Para Ramón Baldaquí, profesor de Técnicas Historiográficas de la Universidad de Alicante, no conviene alejarnos de las costumbres, de las tradiciones, y apuesta por mantener el cargo de cronista oficial. “Ellos escriben la historia oficial, ni más ni menos. La historia desde el punto de vista suyo. ¿Y qué sentido tiene mantenerlos? Sería por conservar una tradición, la publicación oficial de un ayuntamiento, de un municipio para entendernos”. Con todo, Baldaquí reconoce que la preparación académica de los cronistas oficiales es “muy dispar”, puesto que los hay doctores y los hay sin estudios, y matiza sus presuntas distinciones: “Hay quien sale en las procesiones con la corporación, y a lo mejor hay alguien al que le dedican una calle cuando se muera. Pero no creo que hayan muchas más distinciones que eso“.

Finalmente, el catedrático de Historia de la Universidad de Alicante, Salvador Forner, agrega sobre este mismo asunto que “la figura del cronista oficial tiene una larga tradición como narrador objetivo de hechos que por su interés deben registrarse en la historia de una localidad.
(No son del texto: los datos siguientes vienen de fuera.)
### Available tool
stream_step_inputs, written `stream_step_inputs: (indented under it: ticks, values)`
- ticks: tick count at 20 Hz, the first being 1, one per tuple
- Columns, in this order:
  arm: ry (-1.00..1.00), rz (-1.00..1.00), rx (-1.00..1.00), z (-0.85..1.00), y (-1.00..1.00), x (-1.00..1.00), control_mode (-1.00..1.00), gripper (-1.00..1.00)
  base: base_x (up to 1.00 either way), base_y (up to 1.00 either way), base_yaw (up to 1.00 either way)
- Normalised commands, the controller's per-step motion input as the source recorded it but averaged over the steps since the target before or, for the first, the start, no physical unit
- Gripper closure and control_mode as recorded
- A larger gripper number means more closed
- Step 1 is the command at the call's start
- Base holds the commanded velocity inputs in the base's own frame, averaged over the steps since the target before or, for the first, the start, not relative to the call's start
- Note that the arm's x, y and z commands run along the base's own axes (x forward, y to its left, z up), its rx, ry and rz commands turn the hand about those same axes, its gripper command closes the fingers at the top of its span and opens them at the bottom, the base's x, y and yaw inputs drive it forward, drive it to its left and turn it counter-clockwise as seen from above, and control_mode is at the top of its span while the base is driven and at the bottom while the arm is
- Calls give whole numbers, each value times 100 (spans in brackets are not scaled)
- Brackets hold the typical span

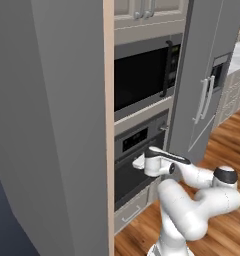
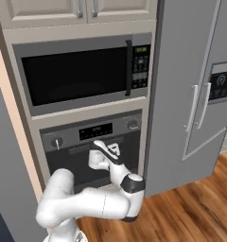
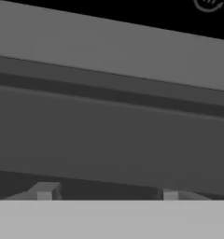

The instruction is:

El desarrollo de los medios de comunicación, tanto escritos como audiovisuales, ha quitado relevancia a esta tarea de registro de acontecimientos y hechos relevantes con lo que hoy en día el valor de la institución es fundamentalmente simbólico y de representación”. Y, en este sentido, Forner alude también a la formación de los cronistas oficiales, ya que no suelen “pertenecer al mundo académico” debido a que “en la actualidad la especialización profesional del historiador no resulta muy adecuada para cubrir los conocimientos generales y estrictamente locales de la historia”.